*** Available data Section Begins ***

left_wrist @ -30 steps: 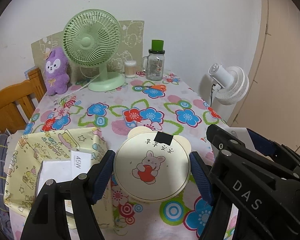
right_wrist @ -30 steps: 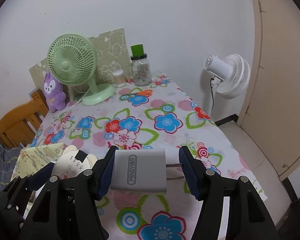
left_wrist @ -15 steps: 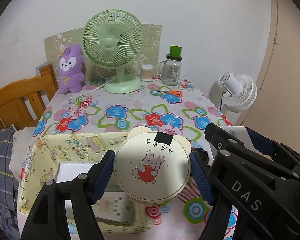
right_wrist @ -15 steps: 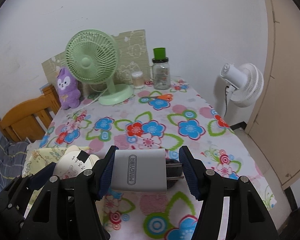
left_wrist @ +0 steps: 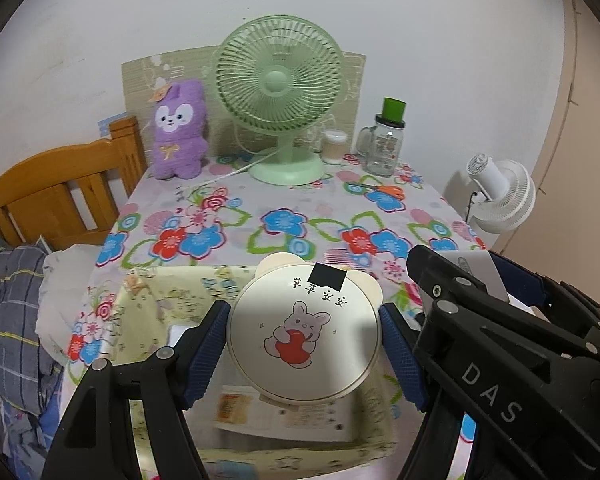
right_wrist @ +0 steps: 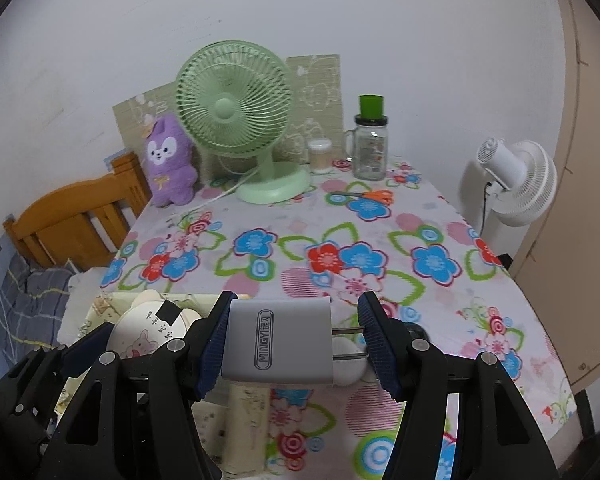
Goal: Organize rigid objects
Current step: 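Lift and carry the compact and plug charger over the yellow fabric box with both tools, then lower the compact and plug charger into the box and open both tools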
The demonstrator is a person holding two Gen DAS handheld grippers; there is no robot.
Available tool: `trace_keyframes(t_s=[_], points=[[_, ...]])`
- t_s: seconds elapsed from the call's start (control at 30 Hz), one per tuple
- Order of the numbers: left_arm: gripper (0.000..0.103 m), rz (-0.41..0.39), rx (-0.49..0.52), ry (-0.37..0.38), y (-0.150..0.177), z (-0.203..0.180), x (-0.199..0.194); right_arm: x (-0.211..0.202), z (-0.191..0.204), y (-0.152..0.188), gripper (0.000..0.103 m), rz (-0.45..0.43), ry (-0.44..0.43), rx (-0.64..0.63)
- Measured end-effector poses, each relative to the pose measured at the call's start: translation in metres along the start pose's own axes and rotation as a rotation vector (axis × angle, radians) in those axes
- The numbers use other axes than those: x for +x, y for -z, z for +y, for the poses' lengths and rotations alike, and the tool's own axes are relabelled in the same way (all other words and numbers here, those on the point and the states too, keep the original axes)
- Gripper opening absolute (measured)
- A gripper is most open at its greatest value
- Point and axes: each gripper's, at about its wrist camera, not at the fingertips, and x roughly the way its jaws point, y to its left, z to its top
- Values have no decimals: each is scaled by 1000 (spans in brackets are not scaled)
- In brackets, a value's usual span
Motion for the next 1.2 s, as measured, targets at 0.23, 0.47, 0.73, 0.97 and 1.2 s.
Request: trace_keyframes(t_s=[0.23, 0.47, 0.73, 0.97, 1.2], points=[[77, 19, -15, -13, 4, 25, 2, 8, 26, 3, 64, 15, -15, -24], [77, 48, -11, -24, 10, 39, 9, 17, 47, 8, 65, 27, -31, -49], [77, 94, 0, -43, 15, 51, 25, 34, 62, 15, 65, 62, -50, -62], [77, 153, -19, -48, 20, 60, 43, 49, 70, 18, 65, 96, -67, -77], [77, 175, -27, -56, 19, 66, 51, 62, 75, 18, 65, 117, -86, -94]])
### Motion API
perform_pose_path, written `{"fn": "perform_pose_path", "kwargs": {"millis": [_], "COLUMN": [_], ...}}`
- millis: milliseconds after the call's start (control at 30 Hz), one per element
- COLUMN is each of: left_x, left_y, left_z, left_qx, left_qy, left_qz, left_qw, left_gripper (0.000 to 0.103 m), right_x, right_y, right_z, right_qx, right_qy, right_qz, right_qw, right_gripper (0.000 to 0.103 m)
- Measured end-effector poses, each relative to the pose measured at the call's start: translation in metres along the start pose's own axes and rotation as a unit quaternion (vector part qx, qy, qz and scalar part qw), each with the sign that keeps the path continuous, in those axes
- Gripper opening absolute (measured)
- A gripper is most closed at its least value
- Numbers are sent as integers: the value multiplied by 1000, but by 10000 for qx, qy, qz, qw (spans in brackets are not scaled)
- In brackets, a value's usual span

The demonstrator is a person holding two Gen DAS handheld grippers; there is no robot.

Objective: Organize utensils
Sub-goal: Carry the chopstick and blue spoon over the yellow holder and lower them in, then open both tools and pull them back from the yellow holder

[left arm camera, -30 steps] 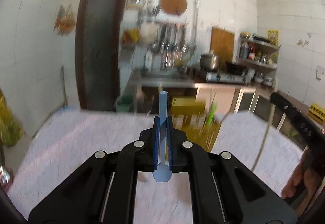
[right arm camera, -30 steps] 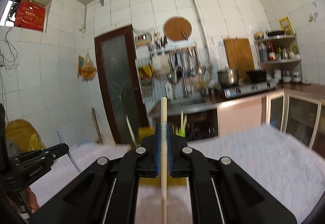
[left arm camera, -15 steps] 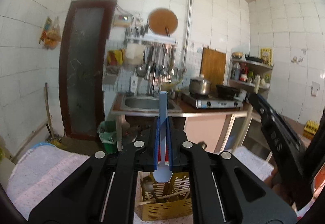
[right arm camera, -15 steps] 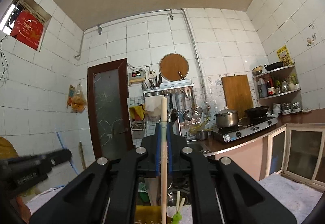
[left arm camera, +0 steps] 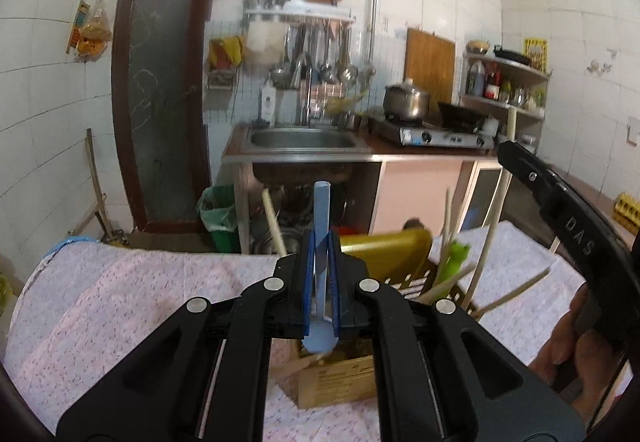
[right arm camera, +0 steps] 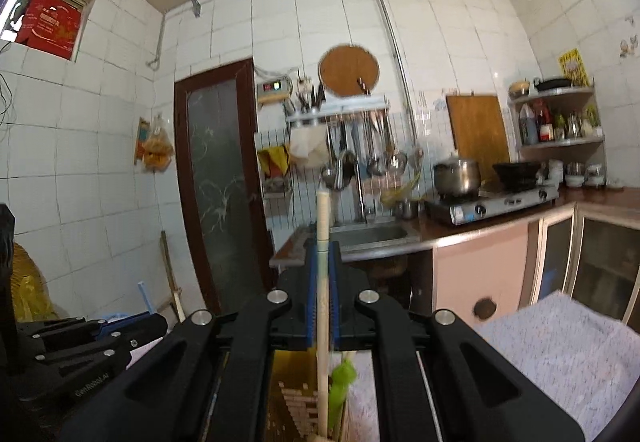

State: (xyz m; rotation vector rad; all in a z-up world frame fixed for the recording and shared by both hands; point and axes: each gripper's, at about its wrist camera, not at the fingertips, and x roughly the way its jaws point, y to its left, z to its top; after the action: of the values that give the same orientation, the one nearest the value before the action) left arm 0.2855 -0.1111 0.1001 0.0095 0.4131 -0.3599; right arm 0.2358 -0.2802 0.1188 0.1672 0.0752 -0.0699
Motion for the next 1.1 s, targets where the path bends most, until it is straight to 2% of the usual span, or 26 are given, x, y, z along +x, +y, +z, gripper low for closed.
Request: {"fn": "perform_pose_path", "kwargs": {"millis": [100, 167, 200, 233, 267, 300, 400, 433, 533, 633, 733, 833, 933, 1100], "left_x": [-8, -21, -30, -43, -54, -63, -95, -105, -137, -158, -179, -190, -203, -214], "left_y": [4, 7, 9, 11, 13, 14, 18, 20, 24, 28, 33, 36, 34, 27], "left_z": [-2, -2, -2, -2, -2, -3, -11, -15, -39, -64, -102, -133, -160, -185], "left_qx": [44, -3, -29, -41, -14, 27, 118, 123, 147, 171, -41, -250, -212, -115], "left_qy": [88, 103, 42, -69, -147, -197, -338, -375, -469, -398, -212, -5, -165, -413], "left_qz": [72, 108, 150, 224, 306, 376, 603, 693, 896, 942, 843, 773, 900, 1062], "left_qw": [9999, 9999, 9999, 9997, 9994, 9991, 9975, 9968, 9948, 9946, 9962, 9967, 9956, 9934], "left_gripper": [10, 29, 47, 63, 68, 77, 91, 96, 98, 98, 98, 98, 98, 98], "right_x": [-3, -7, -11, -15, -23, -30, -57, -70, -104, -137, -172, -195, -209, -221], "right_y": [-1, -1, -1, -1, -1, -1, 1, 1, 4, 9, 18, 21, 23, 30], "right_z": [-2, 0, 1, 3, 5, 6, 8, 5, -9, -30, -61, -85, -104, -127], "right_qx": [-94, -141, -155, -173, -190, -190, -224, -215, -282, -383, -534, -563, -536, -774], "right_qy": [187, 329, 379, 394, 394, 378, 419, 478, 619, 682, 827, 980, 1184, 1183], "right_qz": [-71, -116, -150, -180, -210, -227, -204, -161, -191, -210, -238, -385, -460, -613], "right_qw": [9998, 9993, 9990, 9989, 9988, 9988, 9987, 9985, 9975, 9967, 9949, 9928, 9905, 9881], "right_gripper": [7, 7, 9, 23, 35, 56, 60, 64, 77, 90, 96, 98, 98, 98]}}
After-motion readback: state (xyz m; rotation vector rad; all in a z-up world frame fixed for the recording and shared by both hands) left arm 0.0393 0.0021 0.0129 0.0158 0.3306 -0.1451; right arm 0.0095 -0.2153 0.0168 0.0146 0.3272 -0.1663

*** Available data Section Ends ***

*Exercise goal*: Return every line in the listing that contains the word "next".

*Result of the task*:
Motion for the next 1.2 s, as measured, targets at 0.23, 0.47, 0.73, 0.97 and 1.2 s.
Motion for the next 1.1 s, targets where the path bends most, until it is straight to 2% of the usual span, or 26 are given, x, y, z along +x, +y, +z, gripper low for closed.

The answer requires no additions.